Comprendí que Messi era un organismo internacional al ver aquella fotografía de Mohammad Hijazi, de tres años, y su hermano Suhaib, de dos. Los niños murieron cuando su casa fue destruida por un ataque israelí en noviembre de 2012. El padre Fouad también murió y su madre, única sobreviviente de la familia, permanecía grave.
Días después, Paul Hansen, fotógrafo sueco, capta el sepelio de los niños y el padre en un callejón de Gaza. Todavía alcanzaba a verse la polvareda levantada por los misiles. Mohammad y Suhaib aparecen en primer plano amortajados con sábanas blancas en brazos de sus tíos. Sólo se les ve la cara, herida, pero tranquila. Conservan la ternura de dos niños durmiendo. Los hermanos Hijazi encabezaban otra procesión eterna: gritos que se confunden con rezos, dolor, rabia, ira, venganza.
La imagen enseña todos los rostros aciagos que siguen causando los enfrentamientos entre Israel y Palestina. La guerra de un grupo rabioso dispuesto a cobrar su muerte y, por otro lado, la inocencia muerta retratada con crudeza. La fotografía se vuelve un reclamo infantil en medio de una lucha de adultos.
El fútbol con ese poder milagroso para consolar, se cuela en la instantánea. Aún allí, en la fotografía más impactante del 2013, primer premio World Press, Messi formaba parte de la escena. El familiar que carga el cadáver de Mohammad vestía una sudadera de la Selección Argentina de Fútbol; siendo palestino lleva el logo de la AFA en el lado izquierdo y el de adidas en el derecho. Junto a él, otro palestino desconsolado vestía una sudadera Nike del FC Barcelona.

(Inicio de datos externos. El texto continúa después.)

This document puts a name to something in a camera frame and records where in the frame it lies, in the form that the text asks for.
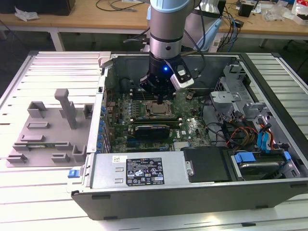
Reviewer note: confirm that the crumpled clear plastic bag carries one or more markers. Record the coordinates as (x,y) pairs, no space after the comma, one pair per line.
(26,15)

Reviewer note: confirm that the pale blue teach pendant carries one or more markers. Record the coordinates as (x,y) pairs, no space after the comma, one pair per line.
(211,31)

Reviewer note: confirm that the clear plastic bags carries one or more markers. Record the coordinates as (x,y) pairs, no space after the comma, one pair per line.
(276,12)

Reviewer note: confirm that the thin metal locking lever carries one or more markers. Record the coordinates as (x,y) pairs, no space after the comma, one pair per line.
(144,98)

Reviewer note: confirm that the small black box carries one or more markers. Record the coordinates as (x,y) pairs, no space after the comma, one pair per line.
(246,10)

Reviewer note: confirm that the small black adapter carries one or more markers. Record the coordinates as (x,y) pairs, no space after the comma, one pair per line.
(239,23)

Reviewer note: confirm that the grey power supply unit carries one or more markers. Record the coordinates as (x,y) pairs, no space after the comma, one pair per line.
(108,173)

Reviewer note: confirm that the green motherboard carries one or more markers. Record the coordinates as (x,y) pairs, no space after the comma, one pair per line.
(190,115)

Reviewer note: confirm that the red white packet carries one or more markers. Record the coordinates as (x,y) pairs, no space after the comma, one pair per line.
(300,9)

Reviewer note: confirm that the white power strip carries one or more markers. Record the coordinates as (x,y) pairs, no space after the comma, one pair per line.
(216,44)

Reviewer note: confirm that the black RAM slot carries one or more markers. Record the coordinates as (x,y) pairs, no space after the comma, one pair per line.
(156,120)
(156,116)
(174,123)

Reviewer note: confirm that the black grey PC case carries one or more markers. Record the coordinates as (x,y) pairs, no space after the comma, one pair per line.
(168,202)

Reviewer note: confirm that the black graphics card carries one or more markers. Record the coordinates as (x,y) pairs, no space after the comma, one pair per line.
(151,132)

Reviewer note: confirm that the grey parts rack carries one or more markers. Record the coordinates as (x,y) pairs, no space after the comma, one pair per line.
(43,134)

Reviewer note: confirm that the CPU socket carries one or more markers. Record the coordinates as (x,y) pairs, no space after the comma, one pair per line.
(146,113)

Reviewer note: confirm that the blue case latch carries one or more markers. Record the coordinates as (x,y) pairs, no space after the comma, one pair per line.
(73,173)

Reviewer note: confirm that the round coin battery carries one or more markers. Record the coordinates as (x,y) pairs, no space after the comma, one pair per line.
(189,96)

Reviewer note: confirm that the hard disk in blue carrier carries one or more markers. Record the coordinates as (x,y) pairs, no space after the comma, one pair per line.
(260,168)

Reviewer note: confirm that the silver finned heatsink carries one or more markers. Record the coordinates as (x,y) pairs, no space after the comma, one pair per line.
(182,146)

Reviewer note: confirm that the black plastic bay cover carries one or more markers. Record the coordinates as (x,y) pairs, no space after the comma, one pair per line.
(207,163)

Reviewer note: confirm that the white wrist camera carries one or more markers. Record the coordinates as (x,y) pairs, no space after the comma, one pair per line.
(184,83)

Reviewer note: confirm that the wooden desk white frame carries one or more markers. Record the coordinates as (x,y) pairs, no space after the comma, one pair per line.
(96,19)

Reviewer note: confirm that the black equipment box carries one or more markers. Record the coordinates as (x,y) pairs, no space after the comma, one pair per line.
(36,7)

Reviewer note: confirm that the grey metal disk bay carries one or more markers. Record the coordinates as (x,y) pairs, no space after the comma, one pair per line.
(226,98)

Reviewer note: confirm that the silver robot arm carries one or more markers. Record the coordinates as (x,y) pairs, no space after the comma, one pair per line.
(164,31)

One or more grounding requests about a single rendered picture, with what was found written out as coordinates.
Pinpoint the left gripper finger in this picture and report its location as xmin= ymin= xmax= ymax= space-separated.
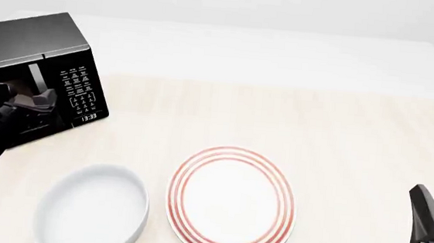
xmin=32 ymin=86 xmax=59 ymax=109

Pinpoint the white round bowl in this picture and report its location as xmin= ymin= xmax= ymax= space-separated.
xmin=31 ymin=158 xmax=154 ymax=243

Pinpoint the white plate with red rings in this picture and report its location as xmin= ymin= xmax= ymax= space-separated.
xmin=162 ymin=140 xmax=302 ymax=243

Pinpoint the black microwave oven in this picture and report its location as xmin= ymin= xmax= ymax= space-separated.
xmin=0 ymin=7 xmax=118 ymax=161

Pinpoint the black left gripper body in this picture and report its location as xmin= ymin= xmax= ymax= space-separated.
xmin=1 ymin=100 xmax=59 ymax=129

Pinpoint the grey microwave door handle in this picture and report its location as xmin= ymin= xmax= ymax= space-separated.
xmin=26 ymin=63 xmax=50 ymax=94

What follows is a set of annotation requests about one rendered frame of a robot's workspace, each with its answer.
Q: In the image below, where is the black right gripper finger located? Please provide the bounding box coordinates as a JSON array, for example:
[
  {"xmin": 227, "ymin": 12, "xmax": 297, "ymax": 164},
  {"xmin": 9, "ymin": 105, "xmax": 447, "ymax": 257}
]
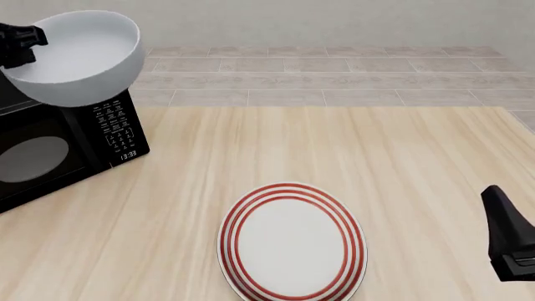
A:
[{"xmin": 480, "ymin": 184, "xmax": 535, "ymax": 262}]

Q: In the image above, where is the black microwave oven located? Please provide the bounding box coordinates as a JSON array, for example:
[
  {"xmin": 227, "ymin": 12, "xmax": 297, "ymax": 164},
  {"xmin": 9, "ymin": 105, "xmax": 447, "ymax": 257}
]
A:
[{"xmin": 0, "ymin": 72, "xmax": 151, "ymax": 215}]

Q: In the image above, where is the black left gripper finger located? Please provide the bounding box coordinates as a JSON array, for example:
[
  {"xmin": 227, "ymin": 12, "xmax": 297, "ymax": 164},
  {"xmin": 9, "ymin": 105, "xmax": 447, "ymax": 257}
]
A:
[
  {"xmin": 0, "ymin": 23, "xmax": 49, "ymax": 49},
  {"xmin": 0, "ymin": 46, "xmax": 38, "ymax": 70}
]

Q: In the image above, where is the white bowl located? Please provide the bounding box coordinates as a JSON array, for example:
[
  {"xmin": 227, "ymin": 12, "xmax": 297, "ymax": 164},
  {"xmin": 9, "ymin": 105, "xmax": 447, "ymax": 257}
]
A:
[{"xmin": 1, "ymin": 9, "xmax": 145, "ymax": 108}]

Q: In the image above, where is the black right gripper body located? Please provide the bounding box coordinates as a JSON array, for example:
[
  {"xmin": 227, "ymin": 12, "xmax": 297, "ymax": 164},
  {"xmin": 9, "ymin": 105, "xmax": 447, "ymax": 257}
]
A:
[{"xmin": 491, "ymin": 253, "xmax": 535, "ymax": 283}]

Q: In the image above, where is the white plate with red rings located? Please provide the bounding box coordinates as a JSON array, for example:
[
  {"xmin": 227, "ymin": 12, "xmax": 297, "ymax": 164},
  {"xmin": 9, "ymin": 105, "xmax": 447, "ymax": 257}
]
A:
[{"xmin": 217, "ymin": 181, "xmax": 369, "ymax": 301}]

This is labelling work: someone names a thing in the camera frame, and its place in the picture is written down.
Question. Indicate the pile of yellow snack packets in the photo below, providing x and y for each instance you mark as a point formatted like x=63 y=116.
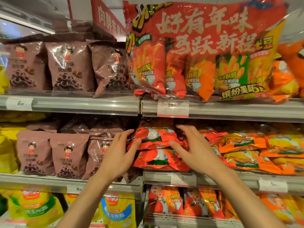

A la fotografía de Paul Hansen le fue retirado el premio un año después al comprobarse que había utilizado retoques de iluminación. No es difícil imaginar a estos niños jugando a ser Messi segundos antes de que un misil atravesara su casa. A veces no dimensionamos el alcance humano del fútbol, y otras, es el propio fútbol quien no entiende el amor que le tiene tanta gente.